Figure 5A shows the results of the experiment on the adhesion of the pathogenic bacteria EPEC to intestinal cells Caco-2 by the combination of Bifidobacterium lactis HN019 (10 ⁸ ) and human milk oligosaccharide mixture A; Figure 5B shows the effect of the combination of different concentrations of Bifidobacterium lactis HN019 and different ratios of human milk oligosaccharide mixture on the intestinal adhesion of the tested pathogenic bacteria EPEC.

Figure 6A shows the results of the experiment on the adhesion of the pathogenic bacteria EPEC to intestinal cells Caco-2 by the combination of Bifidobacterium lactis BL-99 (10 ⁸ ) and human milk oligosaccharide mixture B; Figure 6B shows the effect of the combination of different concentrations of Bifidobacterium lactis BL-99 and different ratios of human milk oligosaccharide mixture on the intestinal adhesion of the tested pathogenic bacteria EPEC.

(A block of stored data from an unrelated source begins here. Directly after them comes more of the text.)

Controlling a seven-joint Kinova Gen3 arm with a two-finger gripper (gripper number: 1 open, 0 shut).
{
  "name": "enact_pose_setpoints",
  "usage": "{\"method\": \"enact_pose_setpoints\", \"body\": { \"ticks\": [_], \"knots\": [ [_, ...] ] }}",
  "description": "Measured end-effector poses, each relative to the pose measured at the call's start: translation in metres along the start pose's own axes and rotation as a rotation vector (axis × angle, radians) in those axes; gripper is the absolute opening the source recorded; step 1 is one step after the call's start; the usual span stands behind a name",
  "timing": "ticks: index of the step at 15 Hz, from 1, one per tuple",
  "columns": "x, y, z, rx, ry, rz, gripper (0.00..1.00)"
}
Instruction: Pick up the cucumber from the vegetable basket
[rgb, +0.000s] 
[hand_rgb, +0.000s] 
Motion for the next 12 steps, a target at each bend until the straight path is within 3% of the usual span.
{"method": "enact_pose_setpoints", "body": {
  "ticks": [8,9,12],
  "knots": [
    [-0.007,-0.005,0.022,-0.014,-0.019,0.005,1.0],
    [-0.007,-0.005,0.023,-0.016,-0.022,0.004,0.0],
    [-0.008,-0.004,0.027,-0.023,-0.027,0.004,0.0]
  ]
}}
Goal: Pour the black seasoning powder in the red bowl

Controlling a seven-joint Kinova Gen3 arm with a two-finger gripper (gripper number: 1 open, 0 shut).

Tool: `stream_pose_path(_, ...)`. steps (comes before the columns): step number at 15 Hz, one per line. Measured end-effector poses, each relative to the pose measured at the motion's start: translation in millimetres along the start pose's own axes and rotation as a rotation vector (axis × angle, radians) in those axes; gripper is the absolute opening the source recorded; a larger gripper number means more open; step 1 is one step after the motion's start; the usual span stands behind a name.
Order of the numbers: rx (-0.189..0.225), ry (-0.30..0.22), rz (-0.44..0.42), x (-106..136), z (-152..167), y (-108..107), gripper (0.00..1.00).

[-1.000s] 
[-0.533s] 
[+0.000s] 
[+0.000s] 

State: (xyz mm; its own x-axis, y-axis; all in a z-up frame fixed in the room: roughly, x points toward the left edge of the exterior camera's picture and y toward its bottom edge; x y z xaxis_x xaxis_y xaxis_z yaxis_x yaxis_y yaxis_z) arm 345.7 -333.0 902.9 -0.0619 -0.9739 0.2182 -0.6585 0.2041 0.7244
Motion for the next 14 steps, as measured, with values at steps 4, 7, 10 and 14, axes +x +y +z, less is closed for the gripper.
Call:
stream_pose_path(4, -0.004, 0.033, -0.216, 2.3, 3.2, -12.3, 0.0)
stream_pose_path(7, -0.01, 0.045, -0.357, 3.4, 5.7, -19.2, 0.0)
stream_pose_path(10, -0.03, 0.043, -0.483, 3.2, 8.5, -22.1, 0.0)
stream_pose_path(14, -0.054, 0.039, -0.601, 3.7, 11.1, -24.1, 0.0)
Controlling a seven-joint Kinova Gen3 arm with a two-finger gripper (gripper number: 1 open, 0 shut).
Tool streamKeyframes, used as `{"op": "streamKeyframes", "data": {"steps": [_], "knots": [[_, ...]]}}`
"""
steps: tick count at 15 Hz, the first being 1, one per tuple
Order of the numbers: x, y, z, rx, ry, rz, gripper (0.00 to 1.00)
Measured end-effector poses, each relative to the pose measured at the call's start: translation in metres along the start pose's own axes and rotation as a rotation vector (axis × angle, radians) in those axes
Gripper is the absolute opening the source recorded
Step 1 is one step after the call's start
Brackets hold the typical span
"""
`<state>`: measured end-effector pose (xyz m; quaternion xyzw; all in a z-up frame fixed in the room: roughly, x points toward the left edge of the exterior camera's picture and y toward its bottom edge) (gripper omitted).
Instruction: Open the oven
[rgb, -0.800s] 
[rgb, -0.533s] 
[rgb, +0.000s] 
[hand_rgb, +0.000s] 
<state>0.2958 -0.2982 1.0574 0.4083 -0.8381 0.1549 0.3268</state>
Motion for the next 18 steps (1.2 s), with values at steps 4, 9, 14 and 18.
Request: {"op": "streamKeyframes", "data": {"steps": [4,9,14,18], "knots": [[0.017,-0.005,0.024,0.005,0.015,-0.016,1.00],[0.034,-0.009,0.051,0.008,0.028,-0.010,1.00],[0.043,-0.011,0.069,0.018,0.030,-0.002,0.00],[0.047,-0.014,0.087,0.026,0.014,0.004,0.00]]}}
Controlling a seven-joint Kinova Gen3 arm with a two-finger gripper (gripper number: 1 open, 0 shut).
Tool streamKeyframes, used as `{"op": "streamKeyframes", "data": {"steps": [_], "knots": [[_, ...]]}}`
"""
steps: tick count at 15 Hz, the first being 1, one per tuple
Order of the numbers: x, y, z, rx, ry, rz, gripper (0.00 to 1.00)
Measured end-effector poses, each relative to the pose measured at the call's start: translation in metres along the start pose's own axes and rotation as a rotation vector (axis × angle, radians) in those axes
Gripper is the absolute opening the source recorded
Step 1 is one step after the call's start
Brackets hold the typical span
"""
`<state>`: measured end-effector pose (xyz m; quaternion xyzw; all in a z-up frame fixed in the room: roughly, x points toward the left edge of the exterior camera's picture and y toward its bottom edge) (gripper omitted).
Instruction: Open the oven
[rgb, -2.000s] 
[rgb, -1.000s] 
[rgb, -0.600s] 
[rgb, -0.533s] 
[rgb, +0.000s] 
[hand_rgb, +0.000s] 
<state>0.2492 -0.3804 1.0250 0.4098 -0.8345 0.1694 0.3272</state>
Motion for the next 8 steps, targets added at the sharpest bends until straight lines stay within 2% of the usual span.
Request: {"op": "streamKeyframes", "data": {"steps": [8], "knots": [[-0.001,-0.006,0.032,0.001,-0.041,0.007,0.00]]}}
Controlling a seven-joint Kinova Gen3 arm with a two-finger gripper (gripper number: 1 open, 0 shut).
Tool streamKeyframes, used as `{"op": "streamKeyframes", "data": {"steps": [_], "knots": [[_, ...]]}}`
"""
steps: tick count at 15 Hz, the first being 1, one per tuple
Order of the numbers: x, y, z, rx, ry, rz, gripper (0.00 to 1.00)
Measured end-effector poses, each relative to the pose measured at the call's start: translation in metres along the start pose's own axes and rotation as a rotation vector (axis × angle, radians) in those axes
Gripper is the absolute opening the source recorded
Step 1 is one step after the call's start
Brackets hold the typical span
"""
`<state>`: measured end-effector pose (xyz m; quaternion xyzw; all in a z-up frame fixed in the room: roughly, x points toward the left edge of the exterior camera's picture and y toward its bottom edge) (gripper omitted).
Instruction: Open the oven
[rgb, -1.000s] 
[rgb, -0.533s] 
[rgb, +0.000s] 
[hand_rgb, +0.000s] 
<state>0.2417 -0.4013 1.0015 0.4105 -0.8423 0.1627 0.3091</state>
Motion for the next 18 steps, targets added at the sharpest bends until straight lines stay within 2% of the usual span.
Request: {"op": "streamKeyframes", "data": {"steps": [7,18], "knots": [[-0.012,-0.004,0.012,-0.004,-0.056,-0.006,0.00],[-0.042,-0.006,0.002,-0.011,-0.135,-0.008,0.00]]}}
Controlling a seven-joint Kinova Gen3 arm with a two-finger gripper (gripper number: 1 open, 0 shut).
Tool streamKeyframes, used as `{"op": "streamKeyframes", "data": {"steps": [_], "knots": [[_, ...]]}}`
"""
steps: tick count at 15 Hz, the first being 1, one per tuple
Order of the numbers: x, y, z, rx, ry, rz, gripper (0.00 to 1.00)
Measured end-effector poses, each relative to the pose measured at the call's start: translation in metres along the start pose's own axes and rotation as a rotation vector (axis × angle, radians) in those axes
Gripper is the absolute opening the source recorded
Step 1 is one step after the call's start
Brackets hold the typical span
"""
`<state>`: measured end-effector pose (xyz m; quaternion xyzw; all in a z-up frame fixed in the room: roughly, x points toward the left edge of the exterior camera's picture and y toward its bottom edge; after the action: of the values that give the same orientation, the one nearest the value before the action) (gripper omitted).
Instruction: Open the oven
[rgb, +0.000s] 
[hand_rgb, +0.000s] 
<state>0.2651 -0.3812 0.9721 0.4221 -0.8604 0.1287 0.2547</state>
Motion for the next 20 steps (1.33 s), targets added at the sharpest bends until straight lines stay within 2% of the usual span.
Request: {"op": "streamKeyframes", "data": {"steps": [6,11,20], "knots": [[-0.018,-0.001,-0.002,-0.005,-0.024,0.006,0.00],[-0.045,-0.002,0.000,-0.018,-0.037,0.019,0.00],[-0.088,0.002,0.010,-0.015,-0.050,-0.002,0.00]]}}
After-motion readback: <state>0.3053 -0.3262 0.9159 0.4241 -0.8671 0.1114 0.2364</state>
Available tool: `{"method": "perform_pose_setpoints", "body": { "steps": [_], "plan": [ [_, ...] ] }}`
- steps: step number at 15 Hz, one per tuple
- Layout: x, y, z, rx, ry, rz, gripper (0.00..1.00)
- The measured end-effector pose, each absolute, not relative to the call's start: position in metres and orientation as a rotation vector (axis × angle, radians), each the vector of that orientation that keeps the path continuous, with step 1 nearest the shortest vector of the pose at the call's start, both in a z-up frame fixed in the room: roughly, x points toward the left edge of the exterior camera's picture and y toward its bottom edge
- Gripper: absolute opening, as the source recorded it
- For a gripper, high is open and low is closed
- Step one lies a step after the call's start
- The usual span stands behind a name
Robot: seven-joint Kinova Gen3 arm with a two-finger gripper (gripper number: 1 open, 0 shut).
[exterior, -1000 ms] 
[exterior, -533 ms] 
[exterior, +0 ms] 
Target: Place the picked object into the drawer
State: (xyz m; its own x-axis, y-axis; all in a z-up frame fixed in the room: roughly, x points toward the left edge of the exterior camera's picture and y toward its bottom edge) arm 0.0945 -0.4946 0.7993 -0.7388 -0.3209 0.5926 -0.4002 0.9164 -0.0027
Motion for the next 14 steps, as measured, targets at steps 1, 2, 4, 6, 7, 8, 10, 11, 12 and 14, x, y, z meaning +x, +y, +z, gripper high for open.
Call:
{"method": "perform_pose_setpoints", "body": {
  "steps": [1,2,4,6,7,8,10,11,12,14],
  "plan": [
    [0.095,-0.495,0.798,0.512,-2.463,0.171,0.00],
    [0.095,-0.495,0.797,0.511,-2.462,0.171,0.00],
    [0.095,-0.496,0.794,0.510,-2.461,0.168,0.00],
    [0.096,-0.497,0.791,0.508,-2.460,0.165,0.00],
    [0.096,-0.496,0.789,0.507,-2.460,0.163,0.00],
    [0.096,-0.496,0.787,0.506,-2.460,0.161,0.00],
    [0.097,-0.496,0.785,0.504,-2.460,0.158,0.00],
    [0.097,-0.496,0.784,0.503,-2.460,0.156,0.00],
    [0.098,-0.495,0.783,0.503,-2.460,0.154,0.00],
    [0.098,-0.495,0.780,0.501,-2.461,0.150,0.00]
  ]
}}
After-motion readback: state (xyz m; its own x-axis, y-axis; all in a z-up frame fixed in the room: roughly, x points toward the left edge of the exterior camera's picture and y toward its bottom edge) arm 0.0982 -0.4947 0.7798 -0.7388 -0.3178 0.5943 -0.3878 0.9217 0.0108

Figure 7A shows the effect of the combination of Bifidobacterium lactis HN019 (10 ⁸ ) and human milk oligosaccharide mixture A on the intestinal barrier; Figure 7B shows the effect of the combination of 10 ⁸ of Bifidobacterium lactis HN019 and different proportions of human milk oligosaccharide mixtures on the transmembrane resistance TEER under ETEC invasion conditions; Figure 7C shows the effect of the combination of 10 ⁶ of Bifidobacterium lactis HN019 and human milk oligosaccharide composition A on the transmembrane resistance TEER under pathogenic bacteria ETEC invasion conditions.

FIG8 shows the effect of the combination of 10 ⁸ of Bifidobacterium lactis BL-99 and different ratios of human milk oligosaccharide mixture on the transmembrane resistance TEER under ETEC invasion conditions.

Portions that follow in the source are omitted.